The Jersey Shore is a fantastic place to retire. A common dilemma, however, among retirees is how to afford retirement while paying on a mortgage. According to the Federal Reserve, among households headed by someone age 65 to 74, over 32% had a mortgage on their primary residence in 2004, up from less than 19% in 1992.Are you heading into retirement and still holding a mortgage? Here are some tips that can help you get started:
– If you have plenty of savings and a modest mortgage, go for the loan payoff. You might consider trading down to a smaller home or even work part-time until you’ve paid off the mortgage.
– If you have cash sitting in, for example, a money-market fund held in a regular taxable account, you could consider using this money to reduce your loan balance. Although you mortgage may be costing you just 6% and the interest may be tax-deductible, your money-market fund is likely yielding only 5% — and you have to pay tax on that income.
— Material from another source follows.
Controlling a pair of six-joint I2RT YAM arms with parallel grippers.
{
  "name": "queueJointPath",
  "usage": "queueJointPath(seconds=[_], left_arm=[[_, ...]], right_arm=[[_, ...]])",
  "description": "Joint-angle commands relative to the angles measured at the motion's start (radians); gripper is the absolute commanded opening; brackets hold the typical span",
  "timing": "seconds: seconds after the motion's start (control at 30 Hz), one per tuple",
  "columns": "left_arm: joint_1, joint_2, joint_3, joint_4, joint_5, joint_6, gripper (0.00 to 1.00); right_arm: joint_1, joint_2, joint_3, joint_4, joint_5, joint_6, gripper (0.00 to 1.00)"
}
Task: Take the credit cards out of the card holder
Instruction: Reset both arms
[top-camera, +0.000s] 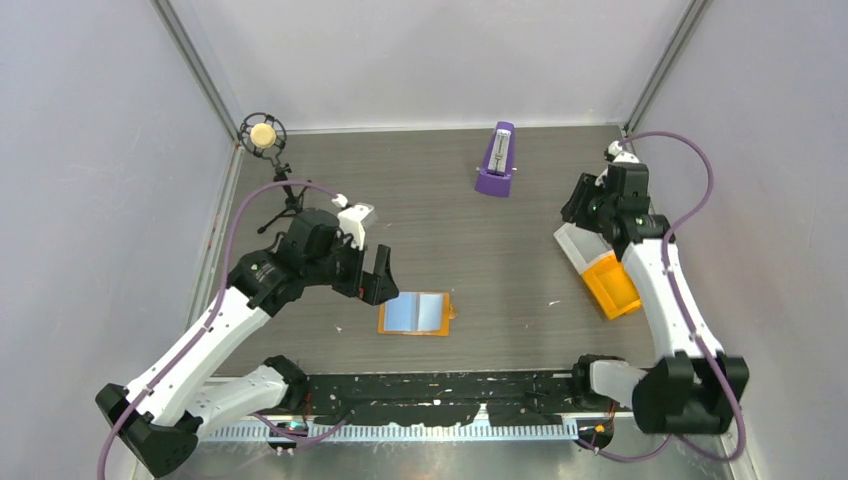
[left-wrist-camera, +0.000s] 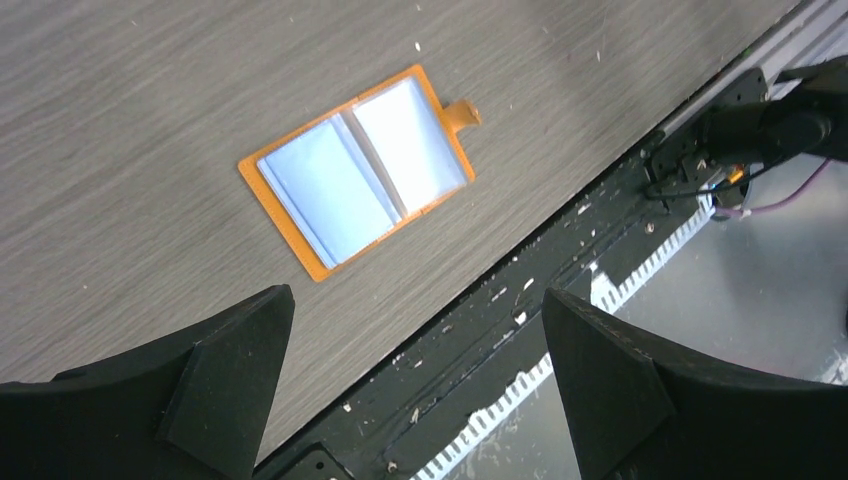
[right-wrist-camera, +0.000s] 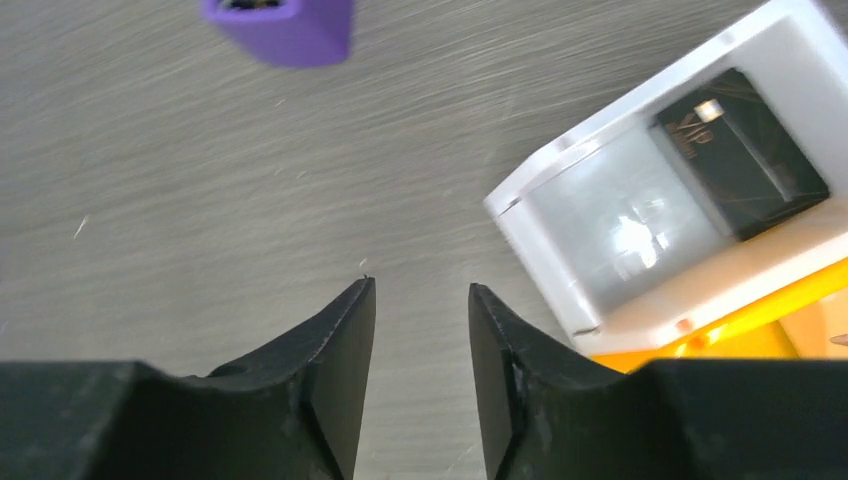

If your mortgage is so large that paying it off will hinder your ability to retire in comfort, you should try get the mortgage payment down as low as possible.Even better, trade down. After paying a 5% or 6% real-estate commission and paying off your current mortgage, in most cases, you could put down cash on your new home, leaving you with a smaller mortgage. If you financed the new mortgage over 30 years at 6.5%, your monthly payment would be lower. You might even refinance later in retirement, further shrinking your monthly payment by extending the loan another 30 years. Even in today’s tight credit environment, you shouldn’t have a problem qualifying for a new loan, as long as you have a reasonable amount of retirement income.Thinking of retiring to the Jersey Shore? Begin requesting relocation information. Or, for more personalized service, please call me at 732-775-2774 or visit PatrickParkerHomes.com to learn more about Bradley Beach NJ real estate.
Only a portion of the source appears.